__ABOUT THIS TASK__: Below are entries; copy exactly the lines from the one with "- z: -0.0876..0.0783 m" through the one with "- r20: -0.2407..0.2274", both included, and leave out the rest.

__TASK INPUT__:
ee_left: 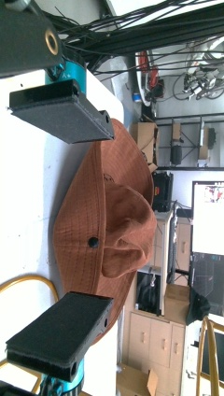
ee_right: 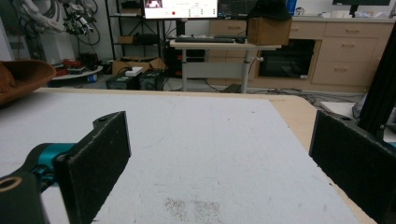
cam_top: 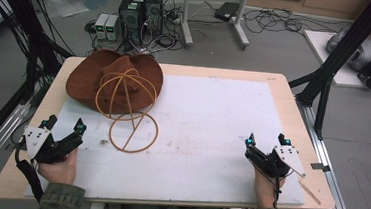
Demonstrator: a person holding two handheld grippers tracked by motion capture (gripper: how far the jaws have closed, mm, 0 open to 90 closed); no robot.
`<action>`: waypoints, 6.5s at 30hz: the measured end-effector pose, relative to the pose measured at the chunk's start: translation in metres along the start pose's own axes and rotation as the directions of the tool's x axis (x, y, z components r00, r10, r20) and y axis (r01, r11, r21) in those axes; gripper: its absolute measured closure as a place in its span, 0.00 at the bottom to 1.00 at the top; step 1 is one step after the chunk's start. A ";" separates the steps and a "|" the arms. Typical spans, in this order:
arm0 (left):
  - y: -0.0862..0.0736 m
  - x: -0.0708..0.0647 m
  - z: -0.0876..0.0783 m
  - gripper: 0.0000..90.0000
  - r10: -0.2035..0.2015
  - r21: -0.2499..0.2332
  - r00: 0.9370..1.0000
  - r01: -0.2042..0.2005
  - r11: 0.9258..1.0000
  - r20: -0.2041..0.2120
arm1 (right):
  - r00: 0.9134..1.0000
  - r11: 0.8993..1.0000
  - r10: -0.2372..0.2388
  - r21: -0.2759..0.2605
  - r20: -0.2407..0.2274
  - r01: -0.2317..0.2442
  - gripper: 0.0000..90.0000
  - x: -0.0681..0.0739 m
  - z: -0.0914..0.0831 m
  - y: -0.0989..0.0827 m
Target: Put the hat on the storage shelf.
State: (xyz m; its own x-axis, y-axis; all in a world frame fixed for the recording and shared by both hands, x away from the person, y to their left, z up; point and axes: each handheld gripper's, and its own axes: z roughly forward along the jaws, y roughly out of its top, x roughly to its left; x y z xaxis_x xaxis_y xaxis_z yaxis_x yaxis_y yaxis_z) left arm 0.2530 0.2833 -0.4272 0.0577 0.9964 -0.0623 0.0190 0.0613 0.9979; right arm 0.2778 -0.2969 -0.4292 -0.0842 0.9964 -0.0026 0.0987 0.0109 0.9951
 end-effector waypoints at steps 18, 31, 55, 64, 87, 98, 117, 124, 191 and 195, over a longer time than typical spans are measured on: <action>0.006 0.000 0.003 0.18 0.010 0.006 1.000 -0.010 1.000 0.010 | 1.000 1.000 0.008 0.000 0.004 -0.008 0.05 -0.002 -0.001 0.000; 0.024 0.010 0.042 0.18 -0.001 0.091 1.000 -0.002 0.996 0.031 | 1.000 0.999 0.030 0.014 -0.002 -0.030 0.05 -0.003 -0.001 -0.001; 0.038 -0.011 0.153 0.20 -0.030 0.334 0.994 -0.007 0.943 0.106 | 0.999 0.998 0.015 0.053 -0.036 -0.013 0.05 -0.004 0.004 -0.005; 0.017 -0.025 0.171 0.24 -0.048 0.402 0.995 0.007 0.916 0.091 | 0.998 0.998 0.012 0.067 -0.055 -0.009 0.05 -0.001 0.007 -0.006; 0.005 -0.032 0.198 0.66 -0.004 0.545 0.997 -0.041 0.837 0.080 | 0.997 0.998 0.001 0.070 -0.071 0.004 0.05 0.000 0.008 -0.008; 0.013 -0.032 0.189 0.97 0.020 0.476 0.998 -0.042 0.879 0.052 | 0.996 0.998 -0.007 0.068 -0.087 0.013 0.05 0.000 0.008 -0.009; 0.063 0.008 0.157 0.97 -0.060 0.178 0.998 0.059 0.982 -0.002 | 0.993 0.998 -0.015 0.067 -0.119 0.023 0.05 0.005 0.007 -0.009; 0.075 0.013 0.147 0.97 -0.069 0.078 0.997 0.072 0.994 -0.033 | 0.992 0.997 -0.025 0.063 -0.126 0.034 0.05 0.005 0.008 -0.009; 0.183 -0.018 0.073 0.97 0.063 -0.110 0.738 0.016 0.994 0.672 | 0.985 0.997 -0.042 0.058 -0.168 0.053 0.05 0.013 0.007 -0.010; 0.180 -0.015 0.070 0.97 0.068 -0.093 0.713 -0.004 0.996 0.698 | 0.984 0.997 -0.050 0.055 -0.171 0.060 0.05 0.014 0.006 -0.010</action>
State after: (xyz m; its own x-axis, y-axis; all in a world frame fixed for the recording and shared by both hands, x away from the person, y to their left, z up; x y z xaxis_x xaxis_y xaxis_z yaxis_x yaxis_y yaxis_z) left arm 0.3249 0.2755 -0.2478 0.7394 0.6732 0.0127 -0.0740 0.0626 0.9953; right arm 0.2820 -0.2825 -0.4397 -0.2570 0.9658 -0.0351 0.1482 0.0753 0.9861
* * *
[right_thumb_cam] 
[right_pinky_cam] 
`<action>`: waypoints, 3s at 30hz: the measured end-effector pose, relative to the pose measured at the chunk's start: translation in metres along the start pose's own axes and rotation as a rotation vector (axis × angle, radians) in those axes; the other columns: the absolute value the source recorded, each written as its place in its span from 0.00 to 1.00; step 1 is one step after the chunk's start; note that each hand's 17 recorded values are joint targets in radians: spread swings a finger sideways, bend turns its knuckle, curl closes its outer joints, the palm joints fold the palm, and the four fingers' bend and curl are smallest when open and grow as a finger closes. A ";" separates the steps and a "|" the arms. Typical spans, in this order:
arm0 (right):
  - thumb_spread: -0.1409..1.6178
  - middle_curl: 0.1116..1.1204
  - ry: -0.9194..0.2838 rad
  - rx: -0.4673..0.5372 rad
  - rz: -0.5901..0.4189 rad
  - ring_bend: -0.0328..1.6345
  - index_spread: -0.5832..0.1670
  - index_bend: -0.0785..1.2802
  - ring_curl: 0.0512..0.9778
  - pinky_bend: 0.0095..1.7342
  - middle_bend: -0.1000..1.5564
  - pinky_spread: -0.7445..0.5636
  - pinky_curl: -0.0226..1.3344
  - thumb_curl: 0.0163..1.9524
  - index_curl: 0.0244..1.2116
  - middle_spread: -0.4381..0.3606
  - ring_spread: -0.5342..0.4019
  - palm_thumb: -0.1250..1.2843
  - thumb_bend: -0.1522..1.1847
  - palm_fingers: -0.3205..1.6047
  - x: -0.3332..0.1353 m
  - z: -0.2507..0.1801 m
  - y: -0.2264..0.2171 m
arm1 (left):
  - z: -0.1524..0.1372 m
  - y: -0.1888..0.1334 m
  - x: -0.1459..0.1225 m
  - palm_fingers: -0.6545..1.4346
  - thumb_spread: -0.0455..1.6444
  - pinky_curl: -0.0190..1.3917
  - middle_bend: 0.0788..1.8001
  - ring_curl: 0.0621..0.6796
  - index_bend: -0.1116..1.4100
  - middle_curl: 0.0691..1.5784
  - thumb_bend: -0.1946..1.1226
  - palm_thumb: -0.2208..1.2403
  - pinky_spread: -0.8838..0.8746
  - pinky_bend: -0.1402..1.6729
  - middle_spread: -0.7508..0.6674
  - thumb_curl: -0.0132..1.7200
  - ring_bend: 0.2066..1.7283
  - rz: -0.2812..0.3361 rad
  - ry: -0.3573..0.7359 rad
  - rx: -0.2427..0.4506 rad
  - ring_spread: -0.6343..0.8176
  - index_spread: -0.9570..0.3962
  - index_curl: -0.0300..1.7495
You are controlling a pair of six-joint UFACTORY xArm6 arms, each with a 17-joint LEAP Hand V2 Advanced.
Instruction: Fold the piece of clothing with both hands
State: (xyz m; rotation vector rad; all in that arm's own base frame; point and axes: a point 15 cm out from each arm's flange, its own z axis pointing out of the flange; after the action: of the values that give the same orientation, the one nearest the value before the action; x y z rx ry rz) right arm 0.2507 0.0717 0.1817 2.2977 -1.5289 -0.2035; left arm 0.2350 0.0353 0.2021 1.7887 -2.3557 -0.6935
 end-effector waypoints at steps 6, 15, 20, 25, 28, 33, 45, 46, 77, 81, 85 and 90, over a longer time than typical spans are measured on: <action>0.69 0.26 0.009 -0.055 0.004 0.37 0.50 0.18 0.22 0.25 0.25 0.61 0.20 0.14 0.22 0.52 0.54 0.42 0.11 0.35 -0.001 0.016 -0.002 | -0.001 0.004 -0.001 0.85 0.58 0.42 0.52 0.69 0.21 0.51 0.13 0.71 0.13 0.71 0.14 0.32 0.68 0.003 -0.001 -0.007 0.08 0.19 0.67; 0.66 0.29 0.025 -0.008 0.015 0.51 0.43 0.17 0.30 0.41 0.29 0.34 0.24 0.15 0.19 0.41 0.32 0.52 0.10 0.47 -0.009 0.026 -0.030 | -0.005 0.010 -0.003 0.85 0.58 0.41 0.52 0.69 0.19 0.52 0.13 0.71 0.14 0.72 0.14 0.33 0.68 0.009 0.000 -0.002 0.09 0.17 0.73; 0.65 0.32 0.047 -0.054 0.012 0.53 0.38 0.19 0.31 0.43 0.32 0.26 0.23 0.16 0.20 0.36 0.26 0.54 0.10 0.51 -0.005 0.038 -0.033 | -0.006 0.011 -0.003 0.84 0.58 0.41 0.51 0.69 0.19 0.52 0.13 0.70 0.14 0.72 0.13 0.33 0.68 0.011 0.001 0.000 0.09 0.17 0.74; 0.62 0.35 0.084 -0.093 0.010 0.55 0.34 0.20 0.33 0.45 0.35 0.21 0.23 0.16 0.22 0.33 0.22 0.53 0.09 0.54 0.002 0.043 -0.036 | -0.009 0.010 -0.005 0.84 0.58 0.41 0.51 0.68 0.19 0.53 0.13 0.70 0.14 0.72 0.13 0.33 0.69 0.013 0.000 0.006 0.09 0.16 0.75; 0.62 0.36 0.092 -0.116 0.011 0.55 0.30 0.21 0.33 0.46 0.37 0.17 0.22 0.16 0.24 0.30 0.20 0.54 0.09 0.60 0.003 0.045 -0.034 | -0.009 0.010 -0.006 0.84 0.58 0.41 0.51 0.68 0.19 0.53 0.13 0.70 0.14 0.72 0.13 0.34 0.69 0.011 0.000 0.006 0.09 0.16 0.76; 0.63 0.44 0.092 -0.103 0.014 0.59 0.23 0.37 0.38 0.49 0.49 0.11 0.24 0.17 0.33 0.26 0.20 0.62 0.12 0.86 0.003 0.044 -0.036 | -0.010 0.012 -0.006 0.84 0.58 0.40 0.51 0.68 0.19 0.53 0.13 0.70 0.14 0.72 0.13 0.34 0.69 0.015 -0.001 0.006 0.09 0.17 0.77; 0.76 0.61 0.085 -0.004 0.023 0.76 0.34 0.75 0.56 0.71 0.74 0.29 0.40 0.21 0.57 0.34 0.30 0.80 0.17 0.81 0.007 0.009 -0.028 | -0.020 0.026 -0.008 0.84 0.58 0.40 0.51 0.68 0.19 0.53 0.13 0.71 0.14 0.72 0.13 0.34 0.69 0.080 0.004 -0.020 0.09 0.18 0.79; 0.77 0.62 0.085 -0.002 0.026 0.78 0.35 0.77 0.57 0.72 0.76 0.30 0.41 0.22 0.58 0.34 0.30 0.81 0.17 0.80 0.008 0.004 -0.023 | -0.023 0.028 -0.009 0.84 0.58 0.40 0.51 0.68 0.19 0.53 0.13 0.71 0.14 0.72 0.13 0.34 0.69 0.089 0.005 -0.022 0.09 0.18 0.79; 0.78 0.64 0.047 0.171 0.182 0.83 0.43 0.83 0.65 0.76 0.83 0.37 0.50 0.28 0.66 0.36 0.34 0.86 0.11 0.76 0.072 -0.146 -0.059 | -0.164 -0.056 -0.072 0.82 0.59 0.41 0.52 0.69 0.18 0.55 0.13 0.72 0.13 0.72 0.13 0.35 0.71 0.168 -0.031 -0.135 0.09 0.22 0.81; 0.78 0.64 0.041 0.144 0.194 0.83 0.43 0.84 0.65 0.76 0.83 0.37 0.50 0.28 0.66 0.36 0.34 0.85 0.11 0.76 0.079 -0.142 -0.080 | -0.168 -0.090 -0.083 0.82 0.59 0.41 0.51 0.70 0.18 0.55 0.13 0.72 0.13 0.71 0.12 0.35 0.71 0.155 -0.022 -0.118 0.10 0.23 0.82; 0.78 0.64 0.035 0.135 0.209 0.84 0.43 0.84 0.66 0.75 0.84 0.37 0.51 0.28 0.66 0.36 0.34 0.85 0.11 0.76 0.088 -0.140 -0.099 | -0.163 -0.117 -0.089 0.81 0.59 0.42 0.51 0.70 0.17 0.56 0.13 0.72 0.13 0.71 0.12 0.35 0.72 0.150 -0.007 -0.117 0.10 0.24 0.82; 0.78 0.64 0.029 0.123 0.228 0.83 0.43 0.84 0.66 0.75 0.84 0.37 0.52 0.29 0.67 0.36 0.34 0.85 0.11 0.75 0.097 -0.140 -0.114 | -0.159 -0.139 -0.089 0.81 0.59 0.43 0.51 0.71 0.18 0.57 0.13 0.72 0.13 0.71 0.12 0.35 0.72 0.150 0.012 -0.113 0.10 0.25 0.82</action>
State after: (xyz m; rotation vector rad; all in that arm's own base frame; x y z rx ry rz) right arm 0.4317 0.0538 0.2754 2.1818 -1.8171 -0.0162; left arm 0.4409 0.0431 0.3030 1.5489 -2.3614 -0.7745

__FINISHED EXERCISE__:
  - z: -0.0876..0.0783 m
  - gripper: 0.0000..90.0000
  - r10: -0.2035..0.2015
  - r21: -0.2499..0.2332
  - r00: 0.9370..1.0000
  - r01: -0.2042..0.2005
  - r11: 0.9258..1.0000
  - r20: -0.2041..0.2120
arm1 (right):
  - r00: 0.9134..1.0000
  - r11: 0.8993..1.0000
  - r10: -0.2372..0.2388
  - r21: -0.2759..0.2605
  - r20: -0.2407..0.2274

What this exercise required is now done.